Reputation: 776
I'm trying to add a column to my Spark DataFrame using withColumn
and udf that takes no arguments. This only seems to work if I use a lambda to encapsulate my original function.
Here's a MWE:
from pyspark.sql import Row, SparkSession
from pyspark.sql.functions import udf
spark = SparkSession.builder.getOrCreate()
df = spark.createDataFrame([Row(number=i) for i in range(10)])
def foo():
return 'bar'
udfoo = udf(foo())
df = df.withColumn('word', udfoo())
# Fails with TypeError: _create_udf() missing 1 required positional argument: 'f'
udfoo = udf(lambda: foo())
df = df.withColumn('word', udfoo())
# Works
I've managed to achieve the behaviour I want, so a "solution" is not exactly what I'm looking for (even though I welcome any suggestions for a better/more idiomatic way to implement this kind of thing). If anyone lands here looking for a "how to do it" answer, this other question might help.

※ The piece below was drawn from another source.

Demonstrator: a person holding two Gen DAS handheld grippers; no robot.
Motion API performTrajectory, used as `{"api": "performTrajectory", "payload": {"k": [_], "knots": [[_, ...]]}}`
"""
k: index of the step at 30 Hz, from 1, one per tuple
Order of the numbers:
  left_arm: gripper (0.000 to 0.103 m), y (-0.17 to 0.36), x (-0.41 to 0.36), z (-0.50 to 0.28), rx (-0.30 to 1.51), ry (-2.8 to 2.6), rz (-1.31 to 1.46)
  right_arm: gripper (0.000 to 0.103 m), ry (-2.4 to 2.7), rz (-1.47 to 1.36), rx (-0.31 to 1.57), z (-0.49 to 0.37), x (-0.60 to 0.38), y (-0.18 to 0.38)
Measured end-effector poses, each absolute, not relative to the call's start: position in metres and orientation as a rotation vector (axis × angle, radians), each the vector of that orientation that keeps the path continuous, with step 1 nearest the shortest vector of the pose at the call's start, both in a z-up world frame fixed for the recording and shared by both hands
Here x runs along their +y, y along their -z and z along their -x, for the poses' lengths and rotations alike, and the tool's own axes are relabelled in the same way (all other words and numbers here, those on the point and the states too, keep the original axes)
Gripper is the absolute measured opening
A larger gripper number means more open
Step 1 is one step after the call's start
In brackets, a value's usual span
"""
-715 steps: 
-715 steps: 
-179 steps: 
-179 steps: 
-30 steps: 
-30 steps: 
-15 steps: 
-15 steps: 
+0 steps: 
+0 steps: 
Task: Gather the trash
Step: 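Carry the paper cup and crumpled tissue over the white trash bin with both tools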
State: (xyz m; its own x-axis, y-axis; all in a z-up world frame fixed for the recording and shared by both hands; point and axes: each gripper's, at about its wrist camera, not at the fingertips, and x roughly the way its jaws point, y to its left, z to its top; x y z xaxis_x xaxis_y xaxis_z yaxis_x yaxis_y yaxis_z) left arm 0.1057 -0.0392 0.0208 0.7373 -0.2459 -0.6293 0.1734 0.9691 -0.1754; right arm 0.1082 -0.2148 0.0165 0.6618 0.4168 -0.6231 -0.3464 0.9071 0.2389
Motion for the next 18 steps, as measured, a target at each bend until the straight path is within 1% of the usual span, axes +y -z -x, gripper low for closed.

What I'm really after in is an explanation: why should the first solution fail and the first work?
I'm using spark 2.4.0 and python 3.7.3 on Ubuntu 18.04.2
Upvotes: 2
Views: 2031
Reputation: 590
udf
expects a function to be passed to it, but when you call foo()
it evaluates immediately to a string.
You'll see the behavior you're expecting if you use udf(foo)
instead of udf(foo())
.
i.e.
udfoo = udf(foo)
df = df.withColumn('word', udfoo())
In case it helps, if you are trying to get a column that is just a constant value, you can use pyspark.sql.functions.lit
, like:
from pyspark.sql import functions as F
df.withColumn('word', F.lit('bar'))
Upvotes: 5